Ketika sudah tidak menjawab panggilan, ibunya berkata, “Semoga Allah tidak
mewafatkanmu, wahai Juraij sampai wajahmu dipertontonkan di depan para pelacur.”
Lalu ibunya pun pergi meninggalkannya.

Wanita yang menemui penggembala tadi dibawa menghadap raja dalam keadaan telah
melahirkan seorang anak. Raja itu bertanya kepada wanita tersebut, ”Hasil dari
(hubungan dengan) siapa (anak ini)?” “Dari Juraij”, jawab wanita itu. Raja lalu bertanya
lagi, “Apakah dia yang tinggal di tempat peribadatan itu?” “Benar”, jawab wanita itu. 

Raja berkata, ”Hancurkan rumah peribadatannya dan bawa dia kemari.” Orang-orang
lalu menghancurkan tempat peribadatannya dengan kapak sampai rata dan
mengikatkan tangannya di lehernya dengan tali lalu membawanya menghadap raja. Di
tengah perjalanan Juraij dilewatkan di hadapan para pelacur. Ketika melihatnya Juraij
tersenyum dan para pelacur tersebut melihat Juraij yang berada di antara manusia.
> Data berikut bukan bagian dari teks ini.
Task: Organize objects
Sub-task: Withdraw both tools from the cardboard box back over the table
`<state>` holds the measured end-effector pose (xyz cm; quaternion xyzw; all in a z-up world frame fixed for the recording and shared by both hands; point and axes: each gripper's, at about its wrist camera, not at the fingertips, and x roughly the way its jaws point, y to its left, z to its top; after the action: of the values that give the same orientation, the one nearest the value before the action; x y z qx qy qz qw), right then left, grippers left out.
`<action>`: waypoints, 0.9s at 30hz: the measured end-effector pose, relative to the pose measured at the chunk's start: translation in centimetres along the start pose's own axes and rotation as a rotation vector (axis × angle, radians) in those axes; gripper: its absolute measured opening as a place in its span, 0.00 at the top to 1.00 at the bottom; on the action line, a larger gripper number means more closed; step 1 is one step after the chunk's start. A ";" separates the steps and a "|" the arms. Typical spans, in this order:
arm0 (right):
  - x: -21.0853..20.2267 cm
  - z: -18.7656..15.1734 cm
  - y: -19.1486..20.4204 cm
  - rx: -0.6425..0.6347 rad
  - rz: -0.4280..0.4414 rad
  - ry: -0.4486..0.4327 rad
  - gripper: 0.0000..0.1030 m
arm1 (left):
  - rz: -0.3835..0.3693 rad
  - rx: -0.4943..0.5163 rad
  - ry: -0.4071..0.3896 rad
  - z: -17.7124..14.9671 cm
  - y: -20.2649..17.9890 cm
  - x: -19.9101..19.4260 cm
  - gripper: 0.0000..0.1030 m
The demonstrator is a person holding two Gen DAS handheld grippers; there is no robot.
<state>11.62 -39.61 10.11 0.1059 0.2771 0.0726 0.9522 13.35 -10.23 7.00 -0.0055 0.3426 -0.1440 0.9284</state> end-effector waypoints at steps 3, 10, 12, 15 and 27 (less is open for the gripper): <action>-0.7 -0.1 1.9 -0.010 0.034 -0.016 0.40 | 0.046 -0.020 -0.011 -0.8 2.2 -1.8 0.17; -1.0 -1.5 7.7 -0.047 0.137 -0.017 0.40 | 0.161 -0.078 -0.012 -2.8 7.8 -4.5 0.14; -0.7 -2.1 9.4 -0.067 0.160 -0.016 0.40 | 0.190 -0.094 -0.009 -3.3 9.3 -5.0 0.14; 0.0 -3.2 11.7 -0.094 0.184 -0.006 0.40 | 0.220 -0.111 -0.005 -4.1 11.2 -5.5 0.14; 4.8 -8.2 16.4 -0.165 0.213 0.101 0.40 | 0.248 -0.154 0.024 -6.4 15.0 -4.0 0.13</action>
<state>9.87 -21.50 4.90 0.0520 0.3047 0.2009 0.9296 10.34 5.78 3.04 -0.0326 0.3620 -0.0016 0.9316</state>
Raja lalu bertanya padanya, “Siapa ini menurutmu?” Juraij balik bertanya, “Siapa yang
engkau maksud?” Raja berkata, “Dia (wanita tadi) berkata bahwa anaknya adalah hasil
hubungan denganmu.” Juraij bertanya, “Apakah engkau telah berkata begitu?” “Benar”,
jawab wanita itu. Juraij lalu bertanya, ”Di mana bayi itu?” Orang-orang lalu menjawab,
“(Itu) di pangkuan (ibu)nya.” Juraij lalu menemuinya dan bertanya pada bayi itu, ”Siapa
ayahmu?” Bayi itu menjawab, “Ayahku si penggembala sapi.”

Kontan sang raja berkata, “Apakah perlu kami bangun kembali rumah ibadahmu
dengan bahan dari emas?” Juraij menjawab, “Tidak perlu”. “Ataukah dari perak?” lanjut
sang raja. “Jangan”, jawab Juraij. “Lalu dari apa kami akan bangun rumah ibadahmu?”,
tanya sang raja. Juraij menjawab, “Bangunlah seperti sedia kala.” 

Raja lalu bertanya, “Mengapa engkau tersenyum?” Juraij menjawab, “(Saya tertawa)
karena suatu perkara yang telah aku ketahui, yaitu terkabulnya do’a ibuku terhadap
diriku.” Kemudian Juraij pun memberitahukan hal itu kepada mereka.”